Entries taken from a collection
========

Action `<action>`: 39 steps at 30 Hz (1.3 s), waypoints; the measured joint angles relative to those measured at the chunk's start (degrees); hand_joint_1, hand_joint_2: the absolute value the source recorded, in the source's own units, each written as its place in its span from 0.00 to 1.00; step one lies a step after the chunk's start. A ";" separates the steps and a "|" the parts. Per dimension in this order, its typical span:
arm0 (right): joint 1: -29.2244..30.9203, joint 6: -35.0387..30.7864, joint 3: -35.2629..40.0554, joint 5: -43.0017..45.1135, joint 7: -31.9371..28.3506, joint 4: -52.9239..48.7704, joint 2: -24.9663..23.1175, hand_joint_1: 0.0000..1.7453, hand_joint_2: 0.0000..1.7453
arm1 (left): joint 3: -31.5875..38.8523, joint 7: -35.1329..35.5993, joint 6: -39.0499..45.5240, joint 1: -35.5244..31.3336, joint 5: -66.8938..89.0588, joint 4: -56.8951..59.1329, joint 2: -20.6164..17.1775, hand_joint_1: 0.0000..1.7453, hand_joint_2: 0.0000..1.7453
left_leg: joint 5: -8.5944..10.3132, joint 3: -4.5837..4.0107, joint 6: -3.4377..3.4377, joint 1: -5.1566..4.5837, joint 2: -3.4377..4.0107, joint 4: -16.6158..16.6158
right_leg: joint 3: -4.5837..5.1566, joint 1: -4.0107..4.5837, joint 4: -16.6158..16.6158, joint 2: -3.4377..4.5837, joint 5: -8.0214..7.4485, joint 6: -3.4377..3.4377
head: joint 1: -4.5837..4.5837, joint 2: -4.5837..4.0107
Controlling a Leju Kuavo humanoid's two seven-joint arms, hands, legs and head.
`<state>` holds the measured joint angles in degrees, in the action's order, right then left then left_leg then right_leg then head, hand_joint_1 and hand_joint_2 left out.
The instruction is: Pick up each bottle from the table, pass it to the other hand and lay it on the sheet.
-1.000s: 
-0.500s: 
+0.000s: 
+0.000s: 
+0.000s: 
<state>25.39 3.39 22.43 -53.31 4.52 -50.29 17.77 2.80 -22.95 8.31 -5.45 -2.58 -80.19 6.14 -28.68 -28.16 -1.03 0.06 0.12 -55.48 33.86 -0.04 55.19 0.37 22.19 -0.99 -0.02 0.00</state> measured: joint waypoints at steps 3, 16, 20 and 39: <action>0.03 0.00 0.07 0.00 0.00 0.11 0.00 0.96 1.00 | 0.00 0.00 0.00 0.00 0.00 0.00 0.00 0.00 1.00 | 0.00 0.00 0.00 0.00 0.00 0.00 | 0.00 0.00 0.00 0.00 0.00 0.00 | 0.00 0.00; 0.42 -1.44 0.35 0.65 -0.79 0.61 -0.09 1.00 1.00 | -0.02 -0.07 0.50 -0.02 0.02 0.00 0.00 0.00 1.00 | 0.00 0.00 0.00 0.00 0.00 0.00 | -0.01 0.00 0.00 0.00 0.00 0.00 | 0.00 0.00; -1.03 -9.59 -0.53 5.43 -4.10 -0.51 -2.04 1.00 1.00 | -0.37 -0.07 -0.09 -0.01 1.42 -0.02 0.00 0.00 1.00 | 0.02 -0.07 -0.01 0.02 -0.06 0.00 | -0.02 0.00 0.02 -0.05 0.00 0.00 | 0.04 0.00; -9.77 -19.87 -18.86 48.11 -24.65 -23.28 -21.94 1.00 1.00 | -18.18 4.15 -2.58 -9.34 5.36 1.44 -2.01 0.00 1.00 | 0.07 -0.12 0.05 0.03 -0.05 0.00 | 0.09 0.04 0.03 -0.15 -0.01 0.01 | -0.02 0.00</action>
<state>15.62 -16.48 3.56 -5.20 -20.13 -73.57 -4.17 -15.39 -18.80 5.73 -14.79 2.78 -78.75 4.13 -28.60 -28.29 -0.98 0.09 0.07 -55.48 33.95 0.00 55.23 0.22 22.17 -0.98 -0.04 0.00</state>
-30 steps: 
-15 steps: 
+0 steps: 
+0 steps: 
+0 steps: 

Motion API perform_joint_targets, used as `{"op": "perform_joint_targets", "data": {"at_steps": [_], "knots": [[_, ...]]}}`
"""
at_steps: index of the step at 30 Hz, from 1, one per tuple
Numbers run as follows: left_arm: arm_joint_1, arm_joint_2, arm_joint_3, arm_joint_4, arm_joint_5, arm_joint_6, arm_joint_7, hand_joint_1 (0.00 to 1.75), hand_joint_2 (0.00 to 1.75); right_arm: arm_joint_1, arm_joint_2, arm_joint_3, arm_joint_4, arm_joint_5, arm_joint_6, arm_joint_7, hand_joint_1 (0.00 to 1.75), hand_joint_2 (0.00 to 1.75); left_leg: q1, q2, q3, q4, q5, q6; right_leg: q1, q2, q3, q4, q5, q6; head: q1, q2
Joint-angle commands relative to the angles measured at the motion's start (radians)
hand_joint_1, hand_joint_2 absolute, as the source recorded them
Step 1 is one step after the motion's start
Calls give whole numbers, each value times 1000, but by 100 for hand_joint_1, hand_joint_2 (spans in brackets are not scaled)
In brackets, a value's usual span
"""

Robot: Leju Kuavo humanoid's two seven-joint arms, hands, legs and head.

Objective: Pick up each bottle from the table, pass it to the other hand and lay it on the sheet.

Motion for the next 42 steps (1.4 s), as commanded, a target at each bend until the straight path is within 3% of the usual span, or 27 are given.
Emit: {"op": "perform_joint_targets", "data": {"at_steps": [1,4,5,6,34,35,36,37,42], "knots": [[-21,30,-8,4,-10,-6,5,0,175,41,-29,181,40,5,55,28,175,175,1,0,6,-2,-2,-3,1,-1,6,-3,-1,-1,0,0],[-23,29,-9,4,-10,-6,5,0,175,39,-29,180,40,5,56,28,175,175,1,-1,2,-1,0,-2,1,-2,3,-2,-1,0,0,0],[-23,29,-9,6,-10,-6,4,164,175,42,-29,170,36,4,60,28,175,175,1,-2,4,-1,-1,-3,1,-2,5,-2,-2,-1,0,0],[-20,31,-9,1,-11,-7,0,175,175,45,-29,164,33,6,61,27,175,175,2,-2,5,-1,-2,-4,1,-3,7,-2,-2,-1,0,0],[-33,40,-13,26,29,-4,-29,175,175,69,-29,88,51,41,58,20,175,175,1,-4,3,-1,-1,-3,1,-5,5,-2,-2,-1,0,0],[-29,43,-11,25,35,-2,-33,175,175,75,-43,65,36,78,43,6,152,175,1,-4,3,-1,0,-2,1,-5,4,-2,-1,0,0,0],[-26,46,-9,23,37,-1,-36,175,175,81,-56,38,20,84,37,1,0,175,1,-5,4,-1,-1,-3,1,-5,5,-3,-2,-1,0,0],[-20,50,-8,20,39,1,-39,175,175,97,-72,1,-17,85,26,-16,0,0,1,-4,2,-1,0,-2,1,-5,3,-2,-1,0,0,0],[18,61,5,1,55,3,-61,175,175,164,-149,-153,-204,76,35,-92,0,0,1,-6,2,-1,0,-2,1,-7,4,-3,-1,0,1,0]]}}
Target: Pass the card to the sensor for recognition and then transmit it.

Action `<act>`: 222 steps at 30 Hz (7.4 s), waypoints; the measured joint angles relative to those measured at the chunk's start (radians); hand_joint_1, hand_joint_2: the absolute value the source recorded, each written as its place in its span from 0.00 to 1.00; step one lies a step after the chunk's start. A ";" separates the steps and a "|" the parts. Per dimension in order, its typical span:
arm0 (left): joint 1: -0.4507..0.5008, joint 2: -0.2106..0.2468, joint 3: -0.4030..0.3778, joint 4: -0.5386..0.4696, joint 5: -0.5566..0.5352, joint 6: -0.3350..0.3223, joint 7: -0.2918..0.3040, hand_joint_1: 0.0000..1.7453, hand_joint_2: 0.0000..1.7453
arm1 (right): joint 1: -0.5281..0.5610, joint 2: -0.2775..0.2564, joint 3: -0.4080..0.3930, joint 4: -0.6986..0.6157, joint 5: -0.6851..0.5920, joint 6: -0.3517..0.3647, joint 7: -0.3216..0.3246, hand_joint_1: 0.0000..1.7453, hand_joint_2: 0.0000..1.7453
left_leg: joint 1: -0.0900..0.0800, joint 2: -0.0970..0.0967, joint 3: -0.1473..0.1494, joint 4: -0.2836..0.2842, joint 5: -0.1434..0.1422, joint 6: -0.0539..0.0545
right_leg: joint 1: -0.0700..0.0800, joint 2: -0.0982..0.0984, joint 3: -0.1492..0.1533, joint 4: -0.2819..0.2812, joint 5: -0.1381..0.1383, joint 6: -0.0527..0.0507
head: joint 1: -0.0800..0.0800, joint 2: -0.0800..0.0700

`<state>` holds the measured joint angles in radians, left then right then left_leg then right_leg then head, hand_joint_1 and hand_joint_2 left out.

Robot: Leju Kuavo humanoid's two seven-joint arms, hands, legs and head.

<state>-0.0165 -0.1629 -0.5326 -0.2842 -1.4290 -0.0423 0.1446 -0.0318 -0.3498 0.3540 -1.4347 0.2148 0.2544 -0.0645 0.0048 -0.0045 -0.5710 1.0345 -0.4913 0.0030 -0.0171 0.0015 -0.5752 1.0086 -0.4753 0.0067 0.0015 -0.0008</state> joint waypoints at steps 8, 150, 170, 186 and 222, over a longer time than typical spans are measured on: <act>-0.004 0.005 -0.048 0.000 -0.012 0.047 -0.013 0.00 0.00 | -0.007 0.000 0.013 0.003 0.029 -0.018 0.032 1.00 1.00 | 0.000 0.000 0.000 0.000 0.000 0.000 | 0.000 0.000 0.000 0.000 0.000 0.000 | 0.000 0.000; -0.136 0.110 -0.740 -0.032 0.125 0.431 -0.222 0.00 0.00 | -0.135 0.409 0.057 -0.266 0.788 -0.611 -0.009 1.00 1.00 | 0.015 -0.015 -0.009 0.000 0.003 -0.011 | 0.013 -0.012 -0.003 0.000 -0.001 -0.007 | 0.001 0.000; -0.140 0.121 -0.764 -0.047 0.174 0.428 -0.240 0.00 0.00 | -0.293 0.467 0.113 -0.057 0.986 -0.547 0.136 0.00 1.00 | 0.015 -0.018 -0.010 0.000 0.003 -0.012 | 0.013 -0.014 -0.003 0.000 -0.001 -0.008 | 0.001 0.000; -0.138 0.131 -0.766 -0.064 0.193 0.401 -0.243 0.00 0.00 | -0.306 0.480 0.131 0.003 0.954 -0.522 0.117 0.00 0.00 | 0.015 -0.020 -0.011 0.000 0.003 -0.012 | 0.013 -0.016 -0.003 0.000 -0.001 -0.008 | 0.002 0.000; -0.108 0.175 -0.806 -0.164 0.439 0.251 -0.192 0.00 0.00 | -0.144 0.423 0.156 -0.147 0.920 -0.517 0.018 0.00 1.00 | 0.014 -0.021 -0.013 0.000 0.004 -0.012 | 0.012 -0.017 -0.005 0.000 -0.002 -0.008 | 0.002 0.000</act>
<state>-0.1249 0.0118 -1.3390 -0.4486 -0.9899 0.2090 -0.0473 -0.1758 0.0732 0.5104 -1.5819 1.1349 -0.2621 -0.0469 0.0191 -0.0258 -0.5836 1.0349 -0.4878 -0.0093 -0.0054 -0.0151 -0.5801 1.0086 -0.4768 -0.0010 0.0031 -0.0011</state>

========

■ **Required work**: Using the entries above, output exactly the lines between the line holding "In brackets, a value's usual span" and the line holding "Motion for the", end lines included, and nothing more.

■ **Task output**:
In brackets, a value's usual span
"""

Robot: Leju Kuavo humanoid's two seven-joint arms, hands, legs and head.

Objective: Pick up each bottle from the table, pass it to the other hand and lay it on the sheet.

Motion for the next 42 steps (1.4 s), as commanded, a target at each bend until the straight path is within 3% of the usual span, or 27 are given.

This finishes the answer to the exercise.